**PROBLEM TO SOLVE:** Could the listing be repeated exactly, with every picture dropped?

**PROVIDED MATERIAL:**
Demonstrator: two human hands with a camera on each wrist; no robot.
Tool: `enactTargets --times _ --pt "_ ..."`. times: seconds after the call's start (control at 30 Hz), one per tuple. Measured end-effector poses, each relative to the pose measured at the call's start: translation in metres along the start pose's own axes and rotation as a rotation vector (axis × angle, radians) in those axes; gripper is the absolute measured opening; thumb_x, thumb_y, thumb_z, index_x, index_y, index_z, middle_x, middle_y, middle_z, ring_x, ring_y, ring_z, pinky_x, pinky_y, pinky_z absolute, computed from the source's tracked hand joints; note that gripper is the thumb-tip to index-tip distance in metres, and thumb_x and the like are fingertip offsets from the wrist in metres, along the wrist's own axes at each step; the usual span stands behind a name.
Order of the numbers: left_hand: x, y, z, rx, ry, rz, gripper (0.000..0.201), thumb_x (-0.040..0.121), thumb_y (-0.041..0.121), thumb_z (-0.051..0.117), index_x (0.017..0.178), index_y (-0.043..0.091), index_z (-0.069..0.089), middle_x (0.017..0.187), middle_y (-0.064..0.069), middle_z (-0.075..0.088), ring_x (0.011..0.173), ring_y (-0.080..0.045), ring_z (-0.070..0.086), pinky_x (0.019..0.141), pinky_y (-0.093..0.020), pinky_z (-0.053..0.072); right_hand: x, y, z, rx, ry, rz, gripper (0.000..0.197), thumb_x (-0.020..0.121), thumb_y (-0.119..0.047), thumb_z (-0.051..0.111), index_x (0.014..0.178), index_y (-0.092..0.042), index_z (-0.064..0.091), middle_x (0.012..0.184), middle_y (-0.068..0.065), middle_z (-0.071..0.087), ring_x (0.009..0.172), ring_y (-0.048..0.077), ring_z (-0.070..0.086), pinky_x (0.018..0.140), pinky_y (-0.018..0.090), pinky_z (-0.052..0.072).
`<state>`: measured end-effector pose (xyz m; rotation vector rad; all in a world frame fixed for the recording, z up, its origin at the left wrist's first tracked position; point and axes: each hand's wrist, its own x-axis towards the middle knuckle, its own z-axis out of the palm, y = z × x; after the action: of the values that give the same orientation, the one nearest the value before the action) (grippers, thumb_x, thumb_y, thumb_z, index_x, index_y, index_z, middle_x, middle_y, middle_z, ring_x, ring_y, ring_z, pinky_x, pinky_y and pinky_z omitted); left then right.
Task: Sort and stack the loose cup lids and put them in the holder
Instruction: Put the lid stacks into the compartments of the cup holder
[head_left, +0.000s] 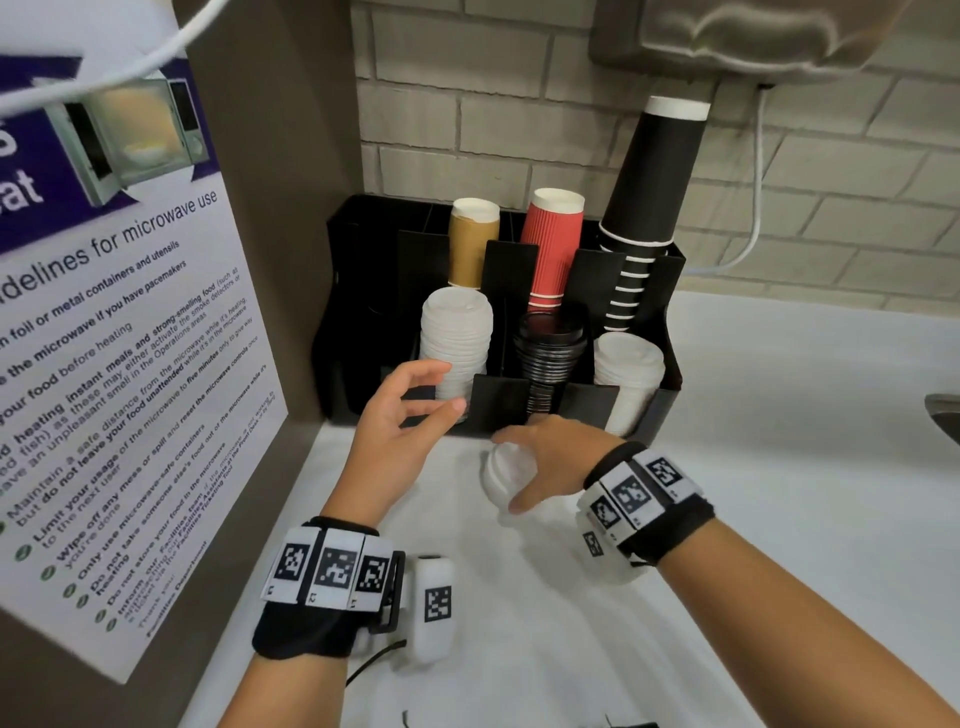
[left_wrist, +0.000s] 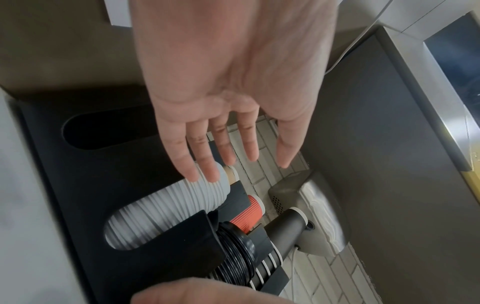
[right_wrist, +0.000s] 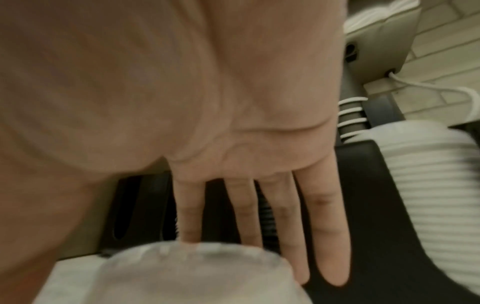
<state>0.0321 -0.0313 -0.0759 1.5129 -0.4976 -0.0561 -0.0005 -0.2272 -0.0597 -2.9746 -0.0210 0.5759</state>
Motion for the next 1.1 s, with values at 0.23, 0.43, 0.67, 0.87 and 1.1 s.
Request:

**YOUR RESPONSE:**
Demonstrator: two human hands with a camera on each wrist; no robot.
Tool: `enactTargets --times _ --pt "_ ..."`. times: seconds after the call's start (control at 30 Hz), one per tuple. Measured end-effector poses, each relative to the pose measured at the call's start: translation in metres along the start pose's own axes and rotation as a rotation vector (axis × angle, radians) in those axes; gripper is the absolute measured opening; thumb_x, thumb_y, thumb_z, index_x, index_y, index_z, middle_x, middle_y, middle_z, ring_x, ring_y, ring_z, pinky_x, pinky_y, pinky_z absolute, computed from the source's tracked hand joints; note that gripper is the thumb-tip to index-tip distance in metres, and thumb_x and the like are fingertip offsets from the wrist in metres, along the wrist's own axes at each step; the usual span stands behind a name.
Order of the numbers: left_hand: x, y, z, rx, ry, rz, gripper (0.000..0.201), thumb_x (-0.040..0.121), thumb_y (-0.041..0.121), thumb_z (-0.051..0.117), index_x (0.017..0.178), index_y (-0.043..0.091), index_z (-0.069..0.089), middle_x (0.017..0.187), middle_y (-0.064..0.069), middle_z (-0.075..0.088), ring_x (0.011..0.173), ring_y (-0.080..0.045), ring_z (-0.070..0.086), pinky_x (0.019..0.141), pinky_y (-0.093..0.020), pinky_z (-0.053..0.072); right_hand: x, y, z, rx, ry, rz, gripper (0.000..0.197), thumb_x (-0.020..0.121), thumb_y (-0.119..0.047), thumb_z (-0.051..0.111), index_x (0.014..0.178), index_y (-0.092..0.042), index_z (-0.064..0.091), middle_x (0.012..0.184), middle_y (-0.068..0.065), middle_z (-0.071..0.087), ring_x (0.009..0.172), ring_y (-0.048..0.077), ring_z (-0.070..0.086), pinky_x (0.018..0.140), pinky_y (-0.018..0.090), pinky_z (-0.052..0.072).
`<state>`: measured end-effector pose (xyz m; rotation vector rad; all in a world frame fixed for the recording, z up, its origin at the left wrist's first tracked position; point and axes: each hand's wrist, its own x-axis towards the middle knuckle, its own z-axis out of the palm, y = z × x; after the action: of the values that give the same orientation, the one nearest the value before the action) (grippers, thumb_x, thumb_y, thumb_z, index_x, index_y, index_z, middle_x, middle_y, middle_z, ring_x, ring_y, ring_z, pinky_x, pinky_y and pinky_z omitted); left then right.
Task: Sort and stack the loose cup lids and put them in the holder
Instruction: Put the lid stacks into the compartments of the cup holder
[head_left, +0.000s] 
[left_wrist, +0.000s] 
[right_wrist, +0.000s] 
<state>0.0321 -0.0313 -0.0759 1.5129 -0.4976 -0.0561 -0.0005 -0.2272 -0.0597 -2.9746 -0.0210 0.5759</state>
Motion for the next 1.1 s, with values at 0.23, 0.43, 0.67, 0.87 and 1.1 s.
Request:

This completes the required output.